A hollow tube makes a very efficient column or beam. If you think about it, it is the material on the surface that most resists buckling and bending. A column that is modified from a compact cross-section, like a cylinder, to an extended cross-section, like a pipe, can still support the same load per unit area, but with much greater resistance to buckling. As a beam, one side is in compression and the other in tension, while the pipe cannot buckle to one side or the other. When you do bend a pipe, notice that it crushes inward reducing the cross-section to a line, which bends easily. Tubes need to be supported against buckling.
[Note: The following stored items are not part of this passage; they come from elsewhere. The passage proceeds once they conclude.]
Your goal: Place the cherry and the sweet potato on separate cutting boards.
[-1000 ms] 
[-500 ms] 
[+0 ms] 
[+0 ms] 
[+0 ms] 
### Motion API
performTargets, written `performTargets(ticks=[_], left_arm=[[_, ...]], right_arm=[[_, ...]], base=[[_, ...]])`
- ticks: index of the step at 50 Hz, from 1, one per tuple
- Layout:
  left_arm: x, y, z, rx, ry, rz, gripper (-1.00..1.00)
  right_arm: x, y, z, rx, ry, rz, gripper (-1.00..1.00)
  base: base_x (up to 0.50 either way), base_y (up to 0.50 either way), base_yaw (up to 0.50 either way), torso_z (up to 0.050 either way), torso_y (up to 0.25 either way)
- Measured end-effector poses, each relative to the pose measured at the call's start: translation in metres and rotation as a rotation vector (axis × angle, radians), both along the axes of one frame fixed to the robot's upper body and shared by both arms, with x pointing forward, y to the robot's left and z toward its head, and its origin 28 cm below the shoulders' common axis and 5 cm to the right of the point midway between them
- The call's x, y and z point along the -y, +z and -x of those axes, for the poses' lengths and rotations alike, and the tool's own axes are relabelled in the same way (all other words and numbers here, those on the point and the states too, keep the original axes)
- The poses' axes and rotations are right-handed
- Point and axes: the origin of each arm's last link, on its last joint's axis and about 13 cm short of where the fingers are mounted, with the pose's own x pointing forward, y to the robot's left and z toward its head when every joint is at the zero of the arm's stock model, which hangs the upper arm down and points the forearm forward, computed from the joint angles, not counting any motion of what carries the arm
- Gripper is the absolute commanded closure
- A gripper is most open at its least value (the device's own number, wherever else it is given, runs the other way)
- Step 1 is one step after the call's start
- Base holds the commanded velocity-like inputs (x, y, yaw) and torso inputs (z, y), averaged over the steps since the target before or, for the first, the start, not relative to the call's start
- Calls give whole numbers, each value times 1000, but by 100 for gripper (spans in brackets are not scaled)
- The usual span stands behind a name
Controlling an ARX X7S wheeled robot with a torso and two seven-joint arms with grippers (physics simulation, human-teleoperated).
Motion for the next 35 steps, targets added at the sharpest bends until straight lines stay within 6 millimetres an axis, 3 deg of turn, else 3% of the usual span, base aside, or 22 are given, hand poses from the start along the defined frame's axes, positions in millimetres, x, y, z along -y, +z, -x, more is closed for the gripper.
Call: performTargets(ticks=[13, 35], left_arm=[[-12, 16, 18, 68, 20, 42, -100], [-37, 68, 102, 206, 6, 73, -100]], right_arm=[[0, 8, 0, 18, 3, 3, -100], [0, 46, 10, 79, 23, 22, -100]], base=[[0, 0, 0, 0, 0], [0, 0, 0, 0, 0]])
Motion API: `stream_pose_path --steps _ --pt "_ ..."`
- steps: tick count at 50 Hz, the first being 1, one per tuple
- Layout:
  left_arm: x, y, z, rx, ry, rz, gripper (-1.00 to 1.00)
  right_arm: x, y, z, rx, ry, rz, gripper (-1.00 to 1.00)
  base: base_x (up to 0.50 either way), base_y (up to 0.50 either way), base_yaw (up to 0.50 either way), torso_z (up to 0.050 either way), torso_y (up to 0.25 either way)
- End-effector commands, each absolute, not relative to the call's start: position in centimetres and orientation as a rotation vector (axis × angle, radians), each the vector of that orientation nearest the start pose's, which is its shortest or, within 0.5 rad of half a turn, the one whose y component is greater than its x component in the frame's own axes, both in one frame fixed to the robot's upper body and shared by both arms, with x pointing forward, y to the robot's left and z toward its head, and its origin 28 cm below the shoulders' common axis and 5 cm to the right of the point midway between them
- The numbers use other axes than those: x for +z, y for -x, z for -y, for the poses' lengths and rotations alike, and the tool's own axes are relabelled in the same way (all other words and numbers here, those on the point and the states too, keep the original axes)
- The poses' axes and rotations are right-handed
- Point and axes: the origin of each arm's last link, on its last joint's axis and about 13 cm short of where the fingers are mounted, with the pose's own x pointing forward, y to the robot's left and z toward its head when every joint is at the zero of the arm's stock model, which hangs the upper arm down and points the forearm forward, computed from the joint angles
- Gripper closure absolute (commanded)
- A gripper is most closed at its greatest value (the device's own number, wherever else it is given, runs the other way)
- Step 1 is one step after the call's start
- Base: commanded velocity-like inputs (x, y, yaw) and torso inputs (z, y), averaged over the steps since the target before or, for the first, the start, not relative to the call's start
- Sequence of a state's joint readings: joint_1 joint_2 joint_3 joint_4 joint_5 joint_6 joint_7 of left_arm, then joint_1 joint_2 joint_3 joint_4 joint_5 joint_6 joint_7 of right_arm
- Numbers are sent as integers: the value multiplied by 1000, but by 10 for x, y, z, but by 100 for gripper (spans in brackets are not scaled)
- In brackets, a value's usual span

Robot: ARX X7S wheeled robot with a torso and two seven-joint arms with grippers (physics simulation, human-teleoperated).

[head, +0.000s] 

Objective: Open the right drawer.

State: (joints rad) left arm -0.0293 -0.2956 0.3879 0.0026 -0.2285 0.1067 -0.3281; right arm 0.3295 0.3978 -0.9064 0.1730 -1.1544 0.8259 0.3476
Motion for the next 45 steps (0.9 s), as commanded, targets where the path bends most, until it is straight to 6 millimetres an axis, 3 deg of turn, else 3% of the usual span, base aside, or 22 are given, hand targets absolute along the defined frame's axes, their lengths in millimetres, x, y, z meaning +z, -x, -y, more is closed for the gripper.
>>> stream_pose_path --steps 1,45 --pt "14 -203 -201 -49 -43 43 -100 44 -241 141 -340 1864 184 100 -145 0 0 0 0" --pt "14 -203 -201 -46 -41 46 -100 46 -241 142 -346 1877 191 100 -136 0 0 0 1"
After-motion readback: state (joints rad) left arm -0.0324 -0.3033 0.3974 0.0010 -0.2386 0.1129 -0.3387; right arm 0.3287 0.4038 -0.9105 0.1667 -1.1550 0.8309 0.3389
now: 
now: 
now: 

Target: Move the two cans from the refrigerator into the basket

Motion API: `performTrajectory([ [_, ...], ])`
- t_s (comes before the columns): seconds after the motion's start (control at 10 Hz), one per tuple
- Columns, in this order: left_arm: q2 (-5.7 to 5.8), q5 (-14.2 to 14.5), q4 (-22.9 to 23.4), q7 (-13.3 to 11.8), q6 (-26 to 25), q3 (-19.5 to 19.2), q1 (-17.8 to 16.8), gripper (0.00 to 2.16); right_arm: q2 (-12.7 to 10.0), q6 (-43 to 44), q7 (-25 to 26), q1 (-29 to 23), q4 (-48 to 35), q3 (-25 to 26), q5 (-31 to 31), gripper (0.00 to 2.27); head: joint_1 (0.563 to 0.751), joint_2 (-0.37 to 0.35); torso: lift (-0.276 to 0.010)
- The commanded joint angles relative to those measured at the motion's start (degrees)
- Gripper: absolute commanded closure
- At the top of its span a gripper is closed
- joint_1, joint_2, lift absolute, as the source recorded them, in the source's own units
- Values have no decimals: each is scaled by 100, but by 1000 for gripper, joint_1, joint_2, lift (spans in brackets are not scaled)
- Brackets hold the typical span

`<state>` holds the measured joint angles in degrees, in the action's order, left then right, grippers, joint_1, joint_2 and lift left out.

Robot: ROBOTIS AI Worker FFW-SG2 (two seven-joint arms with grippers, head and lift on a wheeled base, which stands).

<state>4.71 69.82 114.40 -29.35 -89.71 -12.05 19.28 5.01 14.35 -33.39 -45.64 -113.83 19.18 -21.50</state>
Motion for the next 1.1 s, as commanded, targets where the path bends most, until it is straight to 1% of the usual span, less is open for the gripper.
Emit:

Such a tube has a very high ratio of strength to weight, and hence strength to cost.

Tall buildings have generally been made with a rigid steel skeleton, sheathed in the lightest materials to keep out the weather. Alternatively, reinforced concrete, where the compression-resisting and protecting concrete surrounds the tough, tension-resisting steel, integrated into a single body, has been used. Such structures have never failed (when properly built on good foundations), and stoutly resist demolition. When the lower supports of a steel skeleton are destroyed, the weight of the building seems to crush the lower parts and the upper parts descend slowly into the pile of debris. Monolithic reinforced-concrete buildings are diffcult to demolish in any fashion.

The World Trade Center towers used neither a steel skeleton nor reinforced concrete. They were designed as square tubes made of heavy, hollow welded sections, braced against buckling by the building floors. Massive foundations descended to bedrock, since the towers had to be safe against winds and other lateral forces tending to overturn them. All this was taken into consideration in the design and construction, which seems to have been first-rate. An attempt to damage the buildings by a bomb at the base had negligible effect. The strong base and foundation would repel any such assault with ease, as it indeed did. The impact of aircraft on the upper stories had only a local effect, and did not impair the integrity of the buildings, which remained solid. The fires caused weakening of the steel, and some of the floors suddenly received a load for which they were not designed.

What happened next was unexpected and catastrophic. The slumped floors pushed the steel modules outwards, separating them from the floor beams. The next floor then collapsed on the one below, pushing out the steel walls, and this continued, in the same way that a house of cards collapses. The debris of concrete facing and steel modules fell in shower while the main structure collapsed at almost the same rate. In 15 seconds or so, 110 stories were reduced to a pile 9 stories high, mainly of steel wall modules and whatever was around them. The south tower collapsed 47 minutes after impact, the north tower 1 hour 44 minutes after impact. The elapsed times show that the impacts were not the proximate cause of collapse; the strong building easily withstood them. When even one corner of a floor was weakened and fell, the collapse would soon propagate around the circumference, and the building would be lost.
It is clear that buildings built in this manner have a catastrophic mode of failure ("house of cards") that should rule out their future construction. It is triggered when there is a partial collapse at any level that breaks the continuity of the tube, which then rolls up quickly, from top to bottom. The collapse has a means of propagation that soon involves the whole structure, bypassing its major strengths and impossible to interrupt. There is no need for an airliner; a simple explosion would do the job. There were central tubes in the towers, for elevators and services, but they appeared to play no substantial role in the collapse, and were not evident in the pictures or wreckage.